*What you have to do*. Word for word, print each line of the listing below; pictures stay out.

*Source data*.
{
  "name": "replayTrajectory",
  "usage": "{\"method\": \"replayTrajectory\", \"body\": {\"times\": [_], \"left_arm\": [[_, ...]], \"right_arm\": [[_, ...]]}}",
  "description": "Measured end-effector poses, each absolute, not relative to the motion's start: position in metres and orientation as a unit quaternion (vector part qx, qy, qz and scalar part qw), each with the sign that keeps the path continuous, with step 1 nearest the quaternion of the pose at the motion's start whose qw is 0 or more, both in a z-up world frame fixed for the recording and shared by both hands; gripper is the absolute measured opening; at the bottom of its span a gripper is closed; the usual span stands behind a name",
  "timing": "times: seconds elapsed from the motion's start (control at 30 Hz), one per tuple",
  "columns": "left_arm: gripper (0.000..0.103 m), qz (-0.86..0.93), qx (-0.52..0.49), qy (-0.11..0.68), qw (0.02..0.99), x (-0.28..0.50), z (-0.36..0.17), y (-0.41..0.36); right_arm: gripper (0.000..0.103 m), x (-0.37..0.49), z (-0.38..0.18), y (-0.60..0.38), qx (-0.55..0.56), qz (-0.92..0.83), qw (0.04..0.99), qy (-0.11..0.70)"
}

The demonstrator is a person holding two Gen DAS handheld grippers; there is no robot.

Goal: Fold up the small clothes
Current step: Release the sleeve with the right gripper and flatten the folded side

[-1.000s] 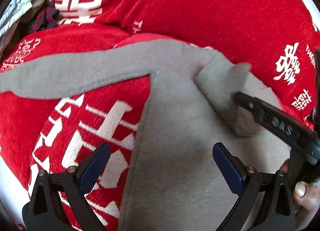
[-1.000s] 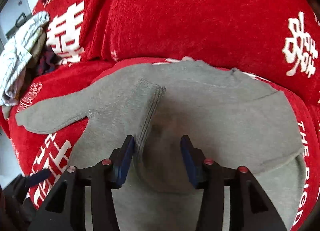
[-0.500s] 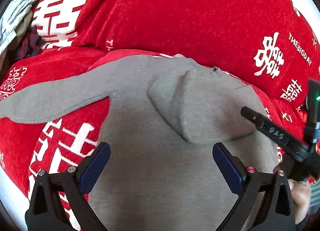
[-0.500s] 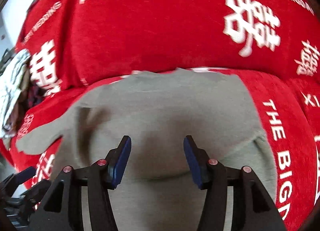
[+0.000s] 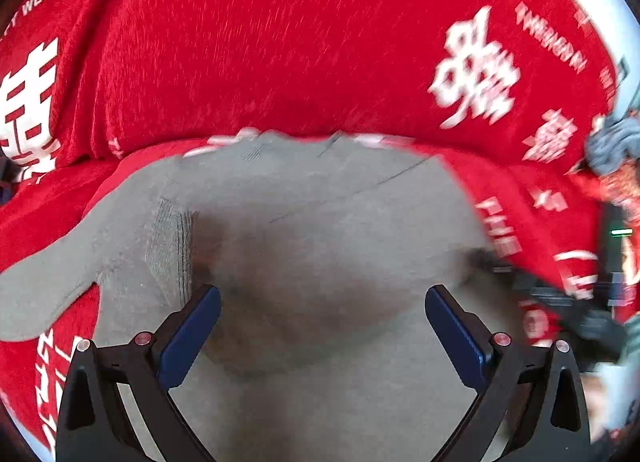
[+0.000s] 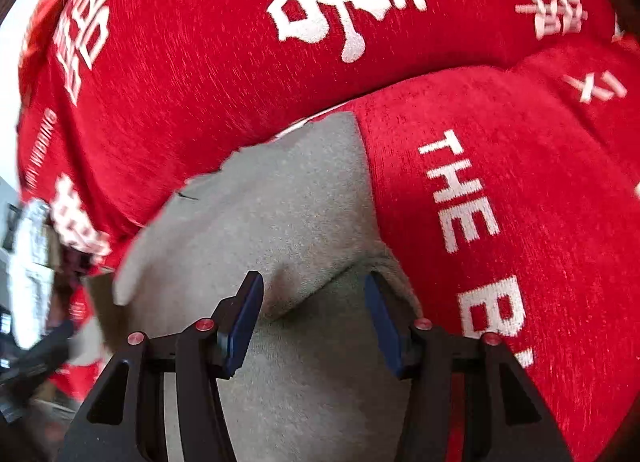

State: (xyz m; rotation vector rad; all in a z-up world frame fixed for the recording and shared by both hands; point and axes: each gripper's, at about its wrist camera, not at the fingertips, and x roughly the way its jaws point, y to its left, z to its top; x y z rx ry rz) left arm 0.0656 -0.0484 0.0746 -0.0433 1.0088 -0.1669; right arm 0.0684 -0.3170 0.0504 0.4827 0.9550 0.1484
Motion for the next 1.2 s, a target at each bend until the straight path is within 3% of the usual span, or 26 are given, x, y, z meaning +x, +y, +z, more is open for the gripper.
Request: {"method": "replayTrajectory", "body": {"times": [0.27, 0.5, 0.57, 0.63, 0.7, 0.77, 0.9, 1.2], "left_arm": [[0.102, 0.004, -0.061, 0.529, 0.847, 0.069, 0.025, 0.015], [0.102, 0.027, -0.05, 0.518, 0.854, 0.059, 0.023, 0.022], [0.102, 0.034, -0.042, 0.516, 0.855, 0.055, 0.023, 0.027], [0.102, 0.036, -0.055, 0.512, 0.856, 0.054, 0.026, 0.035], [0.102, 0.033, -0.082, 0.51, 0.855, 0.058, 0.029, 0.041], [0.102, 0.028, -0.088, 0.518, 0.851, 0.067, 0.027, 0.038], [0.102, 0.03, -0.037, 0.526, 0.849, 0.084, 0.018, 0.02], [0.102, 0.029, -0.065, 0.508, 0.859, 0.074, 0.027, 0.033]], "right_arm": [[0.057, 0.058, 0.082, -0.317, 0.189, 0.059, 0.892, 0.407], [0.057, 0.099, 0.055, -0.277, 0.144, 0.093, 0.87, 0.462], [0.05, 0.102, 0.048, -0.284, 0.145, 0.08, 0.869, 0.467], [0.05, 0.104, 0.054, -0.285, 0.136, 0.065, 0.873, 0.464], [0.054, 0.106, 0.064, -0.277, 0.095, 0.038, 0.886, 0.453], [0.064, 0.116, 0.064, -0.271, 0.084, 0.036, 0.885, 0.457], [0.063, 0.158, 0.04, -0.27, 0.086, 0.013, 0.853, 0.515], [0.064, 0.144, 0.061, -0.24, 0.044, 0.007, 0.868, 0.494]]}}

*Response area*.
{
  "name": "replayTrajectory",
  "usage": "{\"method\": \"replayTrajectory\", \"body\": {\"times\": [_], \"left_arm\": [[_, ...]], \"right_arm\": [[_, ...]]}}",
  "description": "Measured end-effector poses, each absolute, not relative to the motion's start: position in metres and orientation as a unit quaternion (vector part qx, qy, qz and scalar part qw), each with the sign that keeps the path continuous, with step 1 nearest the quaternion of the pose at the motion's start whose qw is 0 or more, both in a z-up world frame fixed for the recording and shared by both hands; gripper is the absolute measured opening; at the bottom of its span a gripper is closed; the usual span stands behind a name",
  "timing": "times: seconds elapsed from the motion's start (control at 30 Hz), one per tuple",
  "columns": "left_arm: gripper (0.000..0.103 m), qz (-0.86..0.93), qx (-0.52..0.49), qy (-0.11..0.68), qw (0.02..0.99), x (-0.28..0.50), z (-0.36..0.17), y (-0.41..0.36); right_arm: gripper (0.000..0.103 m), x (-0.37..0.49), z (-0.38..0.18), y (-0.60..0.38), qx (-0.55..0.56), qz (-0.92..0.83), qw (0.04..0.99), qy (-0.11..0.70)"
}

The demonstrator is a person holding two Gen DAS handheld grippers; there is no robot.

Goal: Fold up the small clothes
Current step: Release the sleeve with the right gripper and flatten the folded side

[-1.000s] 
[-1.000s] 
[-0.500s] 
[-0.500s] 
[+0.000s] 
[+0.000s] 

State: (xyz m; rotation vector rad; all in a z-up world frame fixed for the recording and shared by both hands; point and axes: each gripper's, at about its wrist camera, not at the fingertips, and x roughly the way its jaws point, y to its left, z to its top; x y z rx ry rz) left arm 0.0656 -0.0484 0.0746 -0.0433 1.0088 -0.1669; right arm 0.0684 -0.3170 0.0504 0.4827 0.9550 0.1484
Motion for the next 1.2 s, a target at each bend until the straight path is within 3% of the usual span, or 26 are given, x, y, z meaning +x, +y, +z, more is open for the gripper.
Request: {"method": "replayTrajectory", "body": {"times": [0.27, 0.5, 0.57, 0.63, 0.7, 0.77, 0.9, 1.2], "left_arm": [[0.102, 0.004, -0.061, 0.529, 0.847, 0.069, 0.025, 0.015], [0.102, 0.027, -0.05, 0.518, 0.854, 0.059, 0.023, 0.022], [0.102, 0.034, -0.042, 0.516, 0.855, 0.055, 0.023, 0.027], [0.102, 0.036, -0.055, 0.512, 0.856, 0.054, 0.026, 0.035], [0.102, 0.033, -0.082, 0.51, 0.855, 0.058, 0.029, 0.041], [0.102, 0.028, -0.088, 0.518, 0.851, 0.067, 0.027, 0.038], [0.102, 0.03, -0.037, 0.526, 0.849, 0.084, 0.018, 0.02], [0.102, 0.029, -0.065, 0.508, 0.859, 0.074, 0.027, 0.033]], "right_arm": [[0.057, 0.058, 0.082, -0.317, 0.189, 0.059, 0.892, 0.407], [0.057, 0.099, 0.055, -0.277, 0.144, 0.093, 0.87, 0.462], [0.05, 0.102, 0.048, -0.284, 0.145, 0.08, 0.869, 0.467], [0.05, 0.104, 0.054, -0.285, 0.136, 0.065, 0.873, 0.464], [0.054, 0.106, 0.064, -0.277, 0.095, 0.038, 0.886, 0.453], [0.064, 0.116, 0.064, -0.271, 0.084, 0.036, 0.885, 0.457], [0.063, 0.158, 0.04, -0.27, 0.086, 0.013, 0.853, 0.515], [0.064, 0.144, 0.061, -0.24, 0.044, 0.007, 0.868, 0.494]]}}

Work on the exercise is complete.